Jones Theory Violations
- Adam Brocker(abrocker)United States
Quote:The point isn't to never buy or try new games, it is a method to cull your collection to your own personal cream of the crop. You should try new games, regardless of whether they are a potential Jones Theory violation. If you try a new game and like it, you add it to your collection. But, it might mean you should consider getting rid of another game.
Here is an example:
I own Pirate Fluxx (hypothetically). I have decided that Pirate Fluxx is a luck-based chaotic card game to be used as a filler. I try "We didn't Playtest This at All", which I also think is a luck-based chaotic card game to be used as filler. After some time, I find that whenever a chaotic filler is needed, everyone (myself included) wants WDPTAA, and Pirate Fluxx sits on the shelf. Jones Theory says I should probably get rid of Pirate Fluxx.

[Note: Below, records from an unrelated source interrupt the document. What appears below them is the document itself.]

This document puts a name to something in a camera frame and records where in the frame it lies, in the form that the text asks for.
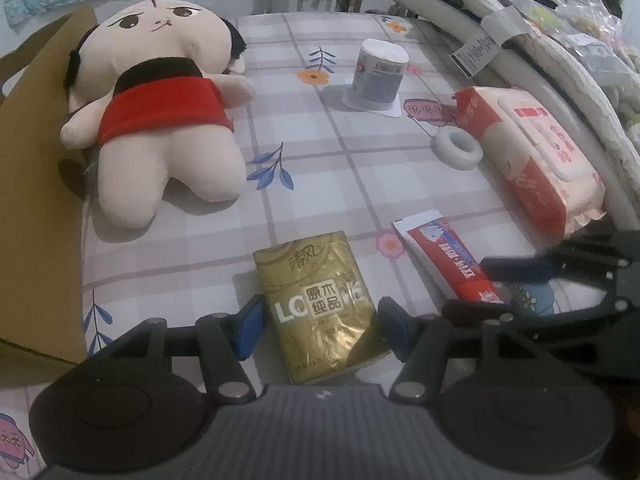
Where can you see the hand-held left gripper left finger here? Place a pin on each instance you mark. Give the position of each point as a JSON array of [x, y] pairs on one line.
[[248, 327]]

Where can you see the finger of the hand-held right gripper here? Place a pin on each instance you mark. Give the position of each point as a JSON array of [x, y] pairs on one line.
[[475, 311], [520, 268]]

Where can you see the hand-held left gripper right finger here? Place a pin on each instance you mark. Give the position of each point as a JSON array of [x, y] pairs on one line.
[[397, 330]]

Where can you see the red and white toothpaste tube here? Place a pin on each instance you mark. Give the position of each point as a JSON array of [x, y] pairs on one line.
[[445, 255]]

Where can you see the gold tissue pack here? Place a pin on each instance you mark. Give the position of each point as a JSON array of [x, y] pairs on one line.
[[320, 310]]

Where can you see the red and pink wet wipes pack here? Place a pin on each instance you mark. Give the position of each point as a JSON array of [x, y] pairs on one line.
[[535, 160]]

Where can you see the plush doll with red shirt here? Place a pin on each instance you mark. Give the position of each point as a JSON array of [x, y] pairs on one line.
[[160, 110]]

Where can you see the white paper cup container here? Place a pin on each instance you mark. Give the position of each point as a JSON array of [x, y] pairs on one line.
[[380, 75]]

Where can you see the brown cardboard box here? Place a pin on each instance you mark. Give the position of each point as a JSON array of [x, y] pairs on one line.
[[40, 160]]

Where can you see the white tape roll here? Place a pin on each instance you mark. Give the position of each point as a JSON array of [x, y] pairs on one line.
[[467, 147]]

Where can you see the checked floral bedsheet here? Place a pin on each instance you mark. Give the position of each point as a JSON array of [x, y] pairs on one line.
[[325, 160]]

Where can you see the rolled mattress with label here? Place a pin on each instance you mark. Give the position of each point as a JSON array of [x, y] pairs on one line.
[[550, 75]]

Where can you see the pile of plastic bags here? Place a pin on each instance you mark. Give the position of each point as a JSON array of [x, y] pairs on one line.
[[595, 35]]

You, on the other hand, also own both of these games (hypothetically). You might say "Pirate Fluxx is a pirate-themed game I play with my Somali Pirate friends" and "WDPTAA is a game that can be played when I only have 5 minutes". For you, both games fit into different categories, so you keep both.
You look at a game and determine what it is to you, and if you have several of those games, you keep the one that gets to the table and move on. And the theory has exceptions. If the game is getting to the table, it is not subject to culling via the Jones Theory.
All in all, it is just a fancy way of saying "If a game never gets played because there is a similar one that you (and your group) prefer, get rid of it."
It was proposed by Cody Jones from the the Podcast Game on with Cody & John:Cody JonesUnited States
I've seen its wisdom and I've tried to follow this theory, but I've found myself lacking in a couple of different areas. I'll post my biggest violations here.
Please share what Jones theory violations you have.